DIE WASSERNIXE

Ein Brüderchen und ein Schwesterchen haben an einem Brunnen gespielt; und wie sie so gespielt haben, sind sie beide hineingeplumpst. Da war eine Wassernixe, die hat gesprochen: "Jetzt hab' ich euch, jetzt sollt ihr mir brav arbeiten!"

Und das Mädchen hat Wasser in ein hohles Faß schleppen müssen und der Bub einen Baum mit einer stumpfen Hacke umhauen. Und nichts zu essen haben sie bekommen als steinharte Knödel. Da sind die Kinder zuletzt so ungeduldig geworden, daß sie gewartet haben, bis eines Sonntags die Nixe in der Kirche war; da sind sie fort.
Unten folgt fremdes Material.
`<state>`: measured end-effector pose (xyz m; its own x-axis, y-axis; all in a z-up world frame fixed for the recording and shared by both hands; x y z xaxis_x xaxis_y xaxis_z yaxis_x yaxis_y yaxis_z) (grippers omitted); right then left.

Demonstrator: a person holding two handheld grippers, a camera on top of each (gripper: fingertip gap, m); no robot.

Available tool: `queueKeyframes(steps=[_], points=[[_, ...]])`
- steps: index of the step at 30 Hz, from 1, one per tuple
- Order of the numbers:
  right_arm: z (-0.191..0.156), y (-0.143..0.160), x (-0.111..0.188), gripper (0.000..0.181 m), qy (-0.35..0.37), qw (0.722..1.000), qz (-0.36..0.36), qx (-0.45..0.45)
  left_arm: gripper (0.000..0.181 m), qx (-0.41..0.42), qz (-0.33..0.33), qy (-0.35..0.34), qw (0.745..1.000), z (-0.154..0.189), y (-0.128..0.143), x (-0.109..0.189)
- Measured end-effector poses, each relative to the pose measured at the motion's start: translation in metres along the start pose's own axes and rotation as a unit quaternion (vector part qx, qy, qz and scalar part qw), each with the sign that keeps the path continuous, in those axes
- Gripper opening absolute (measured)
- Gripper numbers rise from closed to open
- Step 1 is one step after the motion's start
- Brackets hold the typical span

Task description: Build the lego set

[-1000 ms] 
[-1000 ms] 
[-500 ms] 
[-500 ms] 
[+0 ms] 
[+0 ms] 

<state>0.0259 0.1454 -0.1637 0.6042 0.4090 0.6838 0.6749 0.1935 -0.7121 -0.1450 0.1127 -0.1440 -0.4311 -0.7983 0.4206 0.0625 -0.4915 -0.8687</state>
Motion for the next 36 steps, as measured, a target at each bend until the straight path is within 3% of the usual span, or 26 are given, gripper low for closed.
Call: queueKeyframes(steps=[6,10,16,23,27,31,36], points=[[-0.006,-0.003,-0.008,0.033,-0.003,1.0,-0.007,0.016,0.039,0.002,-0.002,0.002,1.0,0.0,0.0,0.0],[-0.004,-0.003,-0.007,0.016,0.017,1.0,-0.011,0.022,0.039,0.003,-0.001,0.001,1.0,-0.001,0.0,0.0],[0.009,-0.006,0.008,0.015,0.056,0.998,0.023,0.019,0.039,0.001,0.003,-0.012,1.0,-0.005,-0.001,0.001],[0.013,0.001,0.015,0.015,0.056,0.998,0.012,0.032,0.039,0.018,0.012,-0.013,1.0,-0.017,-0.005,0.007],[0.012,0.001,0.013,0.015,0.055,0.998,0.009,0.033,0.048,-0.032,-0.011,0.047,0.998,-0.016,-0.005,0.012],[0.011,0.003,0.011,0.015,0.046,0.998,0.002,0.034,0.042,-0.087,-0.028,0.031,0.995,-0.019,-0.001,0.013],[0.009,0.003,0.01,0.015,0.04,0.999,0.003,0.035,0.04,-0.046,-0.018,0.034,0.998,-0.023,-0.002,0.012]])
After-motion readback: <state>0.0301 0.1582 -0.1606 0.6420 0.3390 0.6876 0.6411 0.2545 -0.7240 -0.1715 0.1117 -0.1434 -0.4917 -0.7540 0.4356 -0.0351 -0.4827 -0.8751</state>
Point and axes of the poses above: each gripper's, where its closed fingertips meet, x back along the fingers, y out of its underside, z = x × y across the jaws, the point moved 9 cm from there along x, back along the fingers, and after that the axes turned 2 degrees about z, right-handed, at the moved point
Und als die Kirche aus war, da hat die Nixe gesehen, daß die Vögel ausgeflogen waren; und ist ihnen mit großen Sprüngen nach.

Die Kinder aber haben sie von weitem erblickt, und das Mädchen hat eine Bürste hinter sich geworfen. Daraus ist ein großer Bürstenberg geworden, mit tausend und tausend Stacheln; über den hat die Nixe mit großer Müh' klettern müssen, aber endlich ist sie doch drübergekommen.

Als das die Kinder gesehen haben, da hat der Bub einen Kamm hinter sich geworfen. Daraus ist ein großer Kammberg mit tausend mal tausend Zinken geworden; aber die Nixe hat sich daran fest angehalten, und endlich ist sie doch drübergekommen.

Da hat das Mädchen einen Spiegel hinterwärts geworfen. Daraus ist ein Spiegelberg geworden, der war so glatt, so glatt, daß die Nixe unmöglich darüber hat können. Da hat sie gedacht: Ich will geschwind nach Haus gehen und meine Hacke holen und den Spiegelberg auseinanderhauen. Und dann ist sie wieder gekommen und hat das Glas aufgehauen. Aber die Kinder waren schon längst weit weg, und die Wassernixe hat wieder allein in ihren Brunnen wandern müssen.